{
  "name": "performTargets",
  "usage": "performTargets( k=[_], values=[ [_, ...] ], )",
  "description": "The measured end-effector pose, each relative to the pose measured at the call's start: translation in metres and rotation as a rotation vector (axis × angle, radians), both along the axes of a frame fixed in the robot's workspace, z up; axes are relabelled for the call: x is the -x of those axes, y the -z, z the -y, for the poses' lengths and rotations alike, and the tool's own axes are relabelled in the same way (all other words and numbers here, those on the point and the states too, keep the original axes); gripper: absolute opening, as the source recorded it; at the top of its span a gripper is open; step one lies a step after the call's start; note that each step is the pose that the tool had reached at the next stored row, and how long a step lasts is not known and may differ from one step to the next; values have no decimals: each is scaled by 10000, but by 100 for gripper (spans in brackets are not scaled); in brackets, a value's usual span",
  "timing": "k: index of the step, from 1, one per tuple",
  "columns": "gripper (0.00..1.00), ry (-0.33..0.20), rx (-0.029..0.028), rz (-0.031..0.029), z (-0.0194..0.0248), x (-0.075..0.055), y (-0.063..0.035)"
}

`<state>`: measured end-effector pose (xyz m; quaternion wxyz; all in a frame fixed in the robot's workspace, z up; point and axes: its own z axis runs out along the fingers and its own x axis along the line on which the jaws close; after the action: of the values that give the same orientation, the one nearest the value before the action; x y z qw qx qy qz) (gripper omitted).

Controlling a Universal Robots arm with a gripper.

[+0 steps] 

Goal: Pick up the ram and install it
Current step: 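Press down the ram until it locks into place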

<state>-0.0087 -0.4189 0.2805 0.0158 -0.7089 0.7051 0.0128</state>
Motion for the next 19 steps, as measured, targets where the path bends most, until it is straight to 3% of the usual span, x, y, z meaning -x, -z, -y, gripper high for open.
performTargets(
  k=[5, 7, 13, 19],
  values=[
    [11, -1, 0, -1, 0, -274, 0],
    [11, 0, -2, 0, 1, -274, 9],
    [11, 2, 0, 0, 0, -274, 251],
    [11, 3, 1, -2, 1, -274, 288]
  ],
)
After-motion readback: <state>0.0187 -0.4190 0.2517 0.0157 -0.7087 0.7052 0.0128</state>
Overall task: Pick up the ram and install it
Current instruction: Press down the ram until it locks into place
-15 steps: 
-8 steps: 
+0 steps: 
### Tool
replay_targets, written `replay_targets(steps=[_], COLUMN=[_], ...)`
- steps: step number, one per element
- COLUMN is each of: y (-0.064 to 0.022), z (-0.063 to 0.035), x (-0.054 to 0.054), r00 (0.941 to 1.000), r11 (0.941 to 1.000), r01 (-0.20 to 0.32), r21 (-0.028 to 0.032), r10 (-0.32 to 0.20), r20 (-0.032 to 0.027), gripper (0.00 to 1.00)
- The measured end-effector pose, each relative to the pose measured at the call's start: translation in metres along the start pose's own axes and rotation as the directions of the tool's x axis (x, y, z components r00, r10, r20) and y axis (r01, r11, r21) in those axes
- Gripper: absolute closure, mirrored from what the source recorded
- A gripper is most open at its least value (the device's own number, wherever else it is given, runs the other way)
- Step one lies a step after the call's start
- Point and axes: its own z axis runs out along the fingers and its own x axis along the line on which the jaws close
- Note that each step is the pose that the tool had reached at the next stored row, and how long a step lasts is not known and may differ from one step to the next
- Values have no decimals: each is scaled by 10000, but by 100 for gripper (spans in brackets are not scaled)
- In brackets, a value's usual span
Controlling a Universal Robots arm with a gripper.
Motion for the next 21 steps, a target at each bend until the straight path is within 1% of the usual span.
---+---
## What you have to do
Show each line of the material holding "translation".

## Response to this exercise
  "description": "The measured end-effector pose, each relative to the pose measured at the call's start: translation in metres and rotation as a rotation vector (axis × angle, radians), both along the axes of a frame fixed in the robot's workspace, z up; axes are relabelled for the call: x is the -x of those axes, y the -z, z the -y, for the poses' lengths and rotations alike, and the tool's own axes are relabelled in the same way (all other words and numbers here, those on the point and the states too, keep the original axes); gripper: absolute opening, as the source recorded it; at the top of its span a gripper is open; step one lies a step after the call's start; note that each step is the pose that the tool had reached at the next stored row, and how long a step lasts is not known and may differ from one step to the next; values have no decimals: each is scaled by 10000, but by 100 for gripper (spans in brackets are not scaled); in brackets, a value's usual span",
- The measured end-effector pose, each relative to the pose measured at the call's start: translation in metres along the start pose's own axes and rotation as the directions of the tool's x axis (x, y, z components r00, r10, r20) and y axis (r01, r11, r21) in those axes

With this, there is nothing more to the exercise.